Whether Congress will adopt that approach remains to be seen. It may well be there is majority support for such a reform in both the House and the Senate. But Congress has a lot of other issues on its plate, right now, and they may prefer to focus their energies elsewhere.

If Congress does not act in the near future, the Sotomayor concurrence suggests the Court may revisit the issue within the next few years, and that—if it does so—Rostker might well be overruled. Here, it's notable that the conservative Justice Kavanaugh joined the opinion. It's a safe bet that Elena Kagan, the third liberal justice, agrees with Sotomayor and Breyer. With these four on board, the group would only need one more conservative justice to get a majority.

I obviously don't know for sure whether such a fifth vote can be found. What follows is just modestly well-informed speculation. But I think there's a good chance it might come from Chief Justice John Roberts, Neil Gorsuch, or Amy Coney Barrett. I would add that it seems to me unlikely that Sotomayor, Breyer, and Kavanaugh would have issued this concurring opinion signaling interest in considering the issue, if they didn't think they had a good chance of securing a majority in a future case.

Co-blogger Josh Blackman takes Kavanaugh to task for not offering any originalist rationale for his vote to join Sotomayor's concurrence. By its very nature, an opinion concurring in denial of certiorari will often stop short of providing a comprehensive defense for its position.

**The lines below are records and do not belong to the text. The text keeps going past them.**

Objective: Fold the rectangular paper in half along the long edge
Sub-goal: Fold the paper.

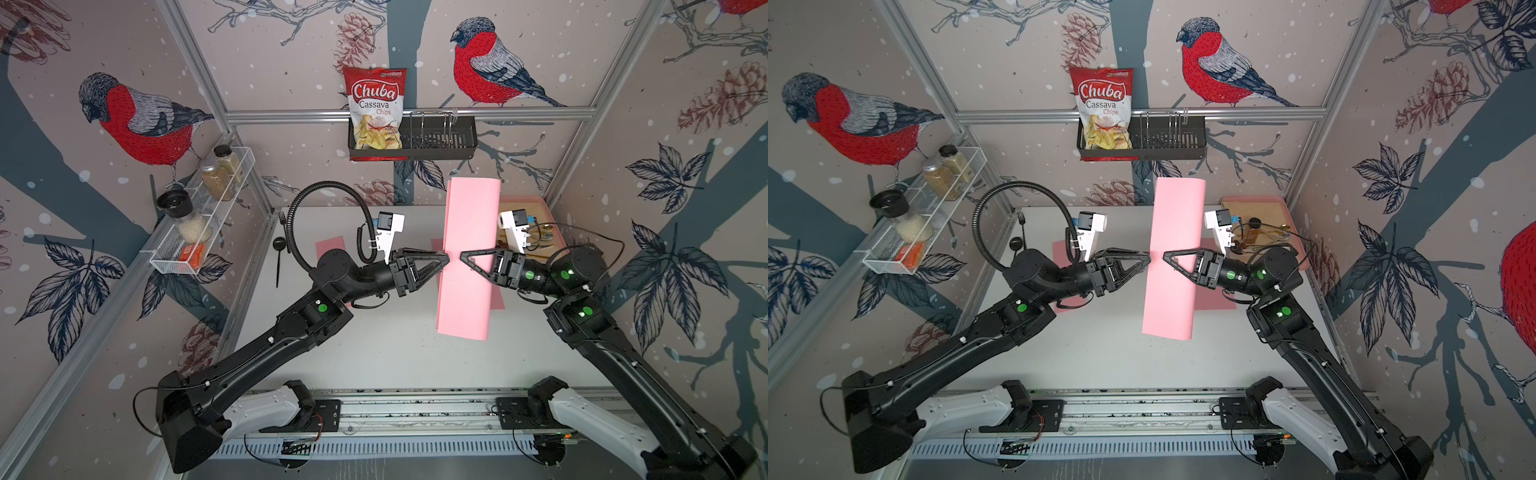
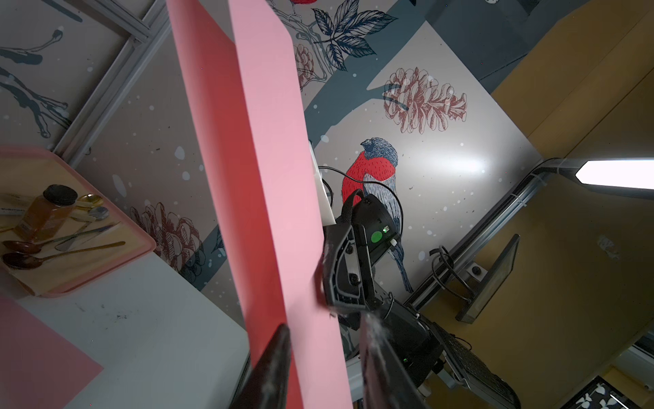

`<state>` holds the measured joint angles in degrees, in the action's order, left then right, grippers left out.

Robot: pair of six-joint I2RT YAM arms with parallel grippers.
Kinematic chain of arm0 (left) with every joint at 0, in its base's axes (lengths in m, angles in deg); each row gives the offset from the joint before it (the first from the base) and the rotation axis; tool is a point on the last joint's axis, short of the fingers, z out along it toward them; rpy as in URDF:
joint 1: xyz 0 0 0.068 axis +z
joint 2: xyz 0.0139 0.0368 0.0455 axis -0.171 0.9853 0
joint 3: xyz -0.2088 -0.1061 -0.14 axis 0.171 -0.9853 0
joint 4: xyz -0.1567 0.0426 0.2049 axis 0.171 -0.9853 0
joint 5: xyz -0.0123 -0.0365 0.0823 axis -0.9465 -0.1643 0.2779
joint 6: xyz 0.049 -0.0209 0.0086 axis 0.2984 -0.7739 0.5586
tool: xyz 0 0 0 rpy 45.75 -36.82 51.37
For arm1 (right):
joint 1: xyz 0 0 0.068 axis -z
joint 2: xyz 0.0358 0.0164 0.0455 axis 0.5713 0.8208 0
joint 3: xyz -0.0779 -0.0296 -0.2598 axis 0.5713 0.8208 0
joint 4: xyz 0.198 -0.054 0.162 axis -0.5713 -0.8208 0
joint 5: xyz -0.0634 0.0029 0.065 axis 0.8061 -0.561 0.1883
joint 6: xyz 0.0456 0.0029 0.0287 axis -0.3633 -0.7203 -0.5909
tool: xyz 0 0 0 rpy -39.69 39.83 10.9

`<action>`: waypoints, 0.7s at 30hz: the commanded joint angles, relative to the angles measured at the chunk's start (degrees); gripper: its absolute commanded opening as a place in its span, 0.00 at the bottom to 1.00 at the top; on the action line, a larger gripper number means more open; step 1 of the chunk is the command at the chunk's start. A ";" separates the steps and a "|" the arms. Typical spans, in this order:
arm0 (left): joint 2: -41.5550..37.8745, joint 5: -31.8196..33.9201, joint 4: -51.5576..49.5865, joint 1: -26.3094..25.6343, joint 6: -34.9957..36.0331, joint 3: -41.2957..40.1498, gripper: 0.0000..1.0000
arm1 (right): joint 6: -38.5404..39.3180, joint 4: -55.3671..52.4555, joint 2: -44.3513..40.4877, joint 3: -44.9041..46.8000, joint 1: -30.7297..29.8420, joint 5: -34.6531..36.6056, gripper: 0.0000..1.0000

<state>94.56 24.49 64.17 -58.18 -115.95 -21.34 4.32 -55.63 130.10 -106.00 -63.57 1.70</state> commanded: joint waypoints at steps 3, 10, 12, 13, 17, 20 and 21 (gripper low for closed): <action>-1.97 5.05 -5.29 0.02 5.43 0.76 0.43 | 0.56 1.80 -0.94 -1.07 0.15 -3.50 0.39; -1.23 3.11 -1.41 0.00 4.45 0.08 0.52 | 0.65 2.56 -1.69 -1.48 -0.59 -4.67 0.38; -0.77 2.27 -0.26 0.00 3.75 0.12 0.54 | 0.72 2.51 -1.66 -1.52 -0.74 -4.51 0.38; -0.52 1.70 0.53 0.07 3.23 0.16 0.54 | 0.72 2.42 -1.52 -1.44 -0.73 -4.43 0.39; -0.01 0.17 3.74 0.07 1.23 -0.35 0.55 | 0.56 3.03 -1.39 -1.26 -1.13 -4.33 0.38; 0.37 -0.92 6.63 0.08 -0.39 -1.06 0.56 | 0.56 3.21 -1.21 -1.17 -1.45 -4.01 0.38; 0.52 -1.24 7.50 0.04 -0.88 -1.06 0.57 | 0.55 3.21 -1.22 -1.17 -1.54 -3.96 0.38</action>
<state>94.85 25.56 65.52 -58.18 -114.71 -22.24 4.59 -55.06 128.88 -107.09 -64.86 -2.04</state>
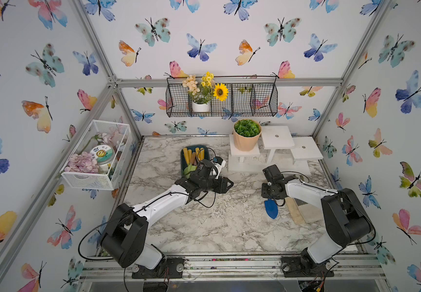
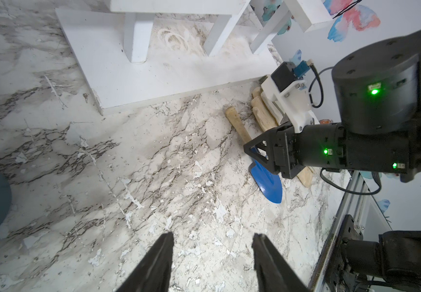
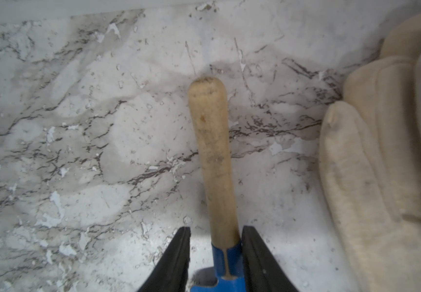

But, in fact, there is a compelling originalist rationale for subjecting sex-discriminatory laws to a high level of scrutiny, developed by prominent conservative  originalist constitutional law scholar Steven Calabresi and his coauthor Julia Rickert. I have previously written about these issues myself here and here.

Be that as it may, it is highly unlikely that the Court will want to reverse its extensive modern precedents subjecting sex-discriminatory laws to heightened scrutiny. And, so long as those precedents remain on the books, post-Rostker developments in defense policy put male-only draft registration on thin ice. There's simply no good reason for limiting draft registration to men in an age where women are no longer barred from any positions in the armed forces, including those involving service in combat. At the very least, there are none that can pass heightened judicial scrutiny of the sort that led to the invalidation of male-only admissions to military education at the Virginia Military Institute in United States v. Virginia (1996).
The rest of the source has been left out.